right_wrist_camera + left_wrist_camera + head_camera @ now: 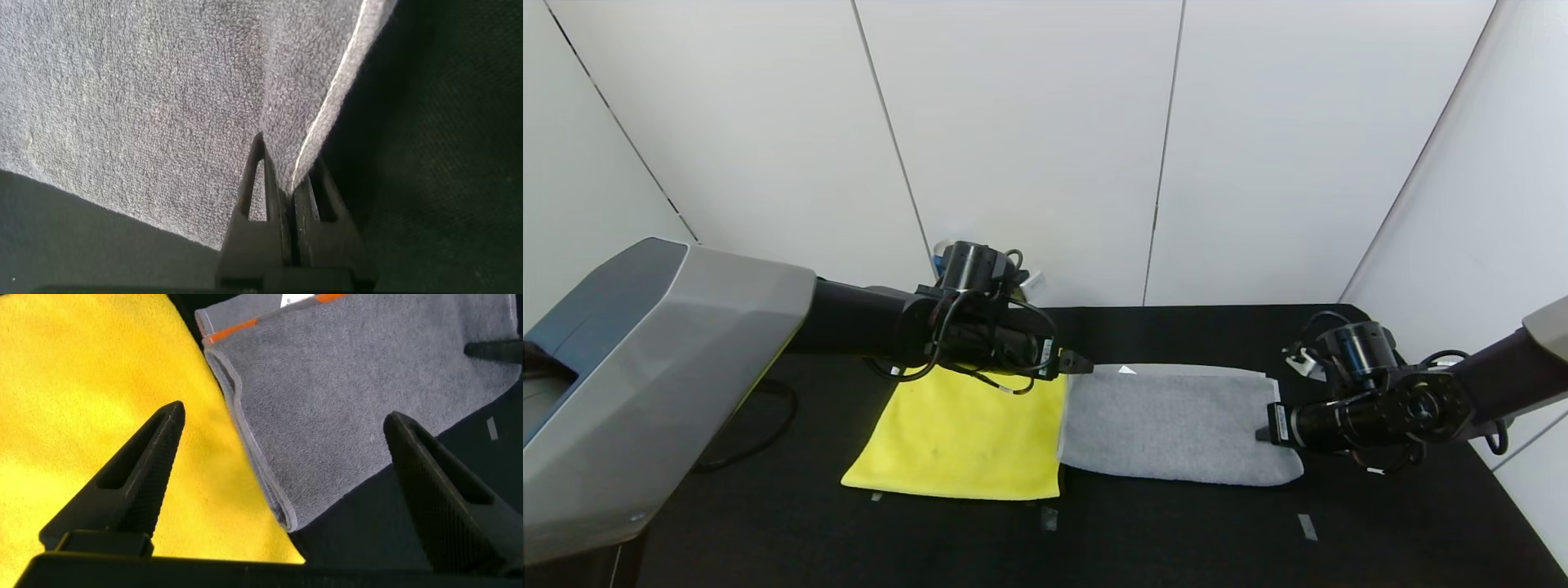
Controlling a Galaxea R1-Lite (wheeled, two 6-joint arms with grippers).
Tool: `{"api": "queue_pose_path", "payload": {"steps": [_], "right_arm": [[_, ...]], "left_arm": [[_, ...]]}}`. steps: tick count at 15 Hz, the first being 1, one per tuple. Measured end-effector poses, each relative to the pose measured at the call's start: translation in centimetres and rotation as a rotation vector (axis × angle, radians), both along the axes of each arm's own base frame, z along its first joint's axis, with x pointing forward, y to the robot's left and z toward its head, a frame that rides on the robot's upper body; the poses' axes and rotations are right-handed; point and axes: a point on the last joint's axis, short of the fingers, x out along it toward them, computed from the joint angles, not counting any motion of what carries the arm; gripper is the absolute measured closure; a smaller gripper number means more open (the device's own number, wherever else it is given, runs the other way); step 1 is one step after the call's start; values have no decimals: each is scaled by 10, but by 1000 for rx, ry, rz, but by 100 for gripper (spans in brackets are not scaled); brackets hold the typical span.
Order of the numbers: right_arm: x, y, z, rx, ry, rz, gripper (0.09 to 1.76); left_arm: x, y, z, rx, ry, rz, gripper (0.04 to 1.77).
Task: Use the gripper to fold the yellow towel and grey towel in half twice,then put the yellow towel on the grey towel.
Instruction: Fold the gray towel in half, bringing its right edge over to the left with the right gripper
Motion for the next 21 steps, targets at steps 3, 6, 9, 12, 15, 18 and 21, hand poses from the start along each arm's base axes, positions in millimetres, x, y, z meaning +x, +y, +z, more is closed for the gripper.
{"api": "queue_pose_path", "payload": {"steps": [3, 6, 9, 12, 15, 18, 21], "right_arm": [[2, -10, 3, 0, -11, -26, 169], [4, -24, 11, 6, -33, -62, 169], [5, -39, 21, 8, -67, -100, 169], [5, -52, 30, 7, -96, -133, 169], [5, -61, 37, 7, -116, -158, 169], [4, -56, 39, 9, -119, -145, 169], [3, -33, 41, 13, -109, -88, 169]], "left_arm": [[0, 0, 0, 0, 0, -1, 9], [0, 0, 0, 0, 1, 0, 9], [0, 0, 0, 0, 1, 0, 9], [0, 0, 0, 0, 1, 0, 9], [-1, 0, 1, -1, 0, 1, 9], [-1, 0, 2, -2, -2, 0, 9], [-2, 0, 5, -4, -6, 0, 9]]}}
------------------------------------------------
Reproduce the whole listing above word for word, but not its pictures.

RESPONSE BOX:
right_wrist_camera + left_wrist_camera + head_camera @ now: 
Controlling a Galaxea R1-Lite (wheeled, two 6-joint arms with grippers).
Tool: `{"api": "queue_pose_path", "payload": {"steps": [_], "right_arm": [[_, ...]], "left_arm": [[_, ...]]}}`. steps: tick count at 15 Hz, the first being 1, one per tuple. Measured end-effector poses, each relative to the pose measured at the call's start: translation in centimetres and rotation as a rotation vector (axis × angle, radians), both along the axes of each arm's own base frame, z along its first joint's axis, with x pointing forward, y to the robot's left and z toward its head, a frame that rides on the robot's upper body; the poses' axes and rotations are right-handed; point and axes: a point on the last joint's axis, short of the fingers, x out along it toward them, computed from the joint angles, not counting any motion of what carries the arm; gripper is the absolute measured closure; a smaller gripper number means more open (the device's own number, wherever else it is given, runs the other way); step 1 is one step after the call's start; values have no decimals: each is scaled by 10, but by 1000 for rx, ry, rz, but by 100 for gripper (spans in brackets are not scaled); brackets hold the typical span.
Order of the numbers: right_arm: x, y, z, rx, ry, rz, gripper (0.09 to 1.76); left_arm: x, y, z, rx, ry, rz, gripper (0.04 to 1.77).
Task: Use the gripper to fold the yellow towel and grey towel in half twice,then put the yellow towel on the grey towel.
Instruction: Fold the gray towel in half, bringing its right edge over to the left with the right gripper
Motion for the next 21 steps, targets at steps 3, 6, 9, 12, 15, 18 and 21, hand poses from the start along each arm's base axes, positions in millimetres, x, y, z meaning +x, +y, +z, more is closed for the gripper.
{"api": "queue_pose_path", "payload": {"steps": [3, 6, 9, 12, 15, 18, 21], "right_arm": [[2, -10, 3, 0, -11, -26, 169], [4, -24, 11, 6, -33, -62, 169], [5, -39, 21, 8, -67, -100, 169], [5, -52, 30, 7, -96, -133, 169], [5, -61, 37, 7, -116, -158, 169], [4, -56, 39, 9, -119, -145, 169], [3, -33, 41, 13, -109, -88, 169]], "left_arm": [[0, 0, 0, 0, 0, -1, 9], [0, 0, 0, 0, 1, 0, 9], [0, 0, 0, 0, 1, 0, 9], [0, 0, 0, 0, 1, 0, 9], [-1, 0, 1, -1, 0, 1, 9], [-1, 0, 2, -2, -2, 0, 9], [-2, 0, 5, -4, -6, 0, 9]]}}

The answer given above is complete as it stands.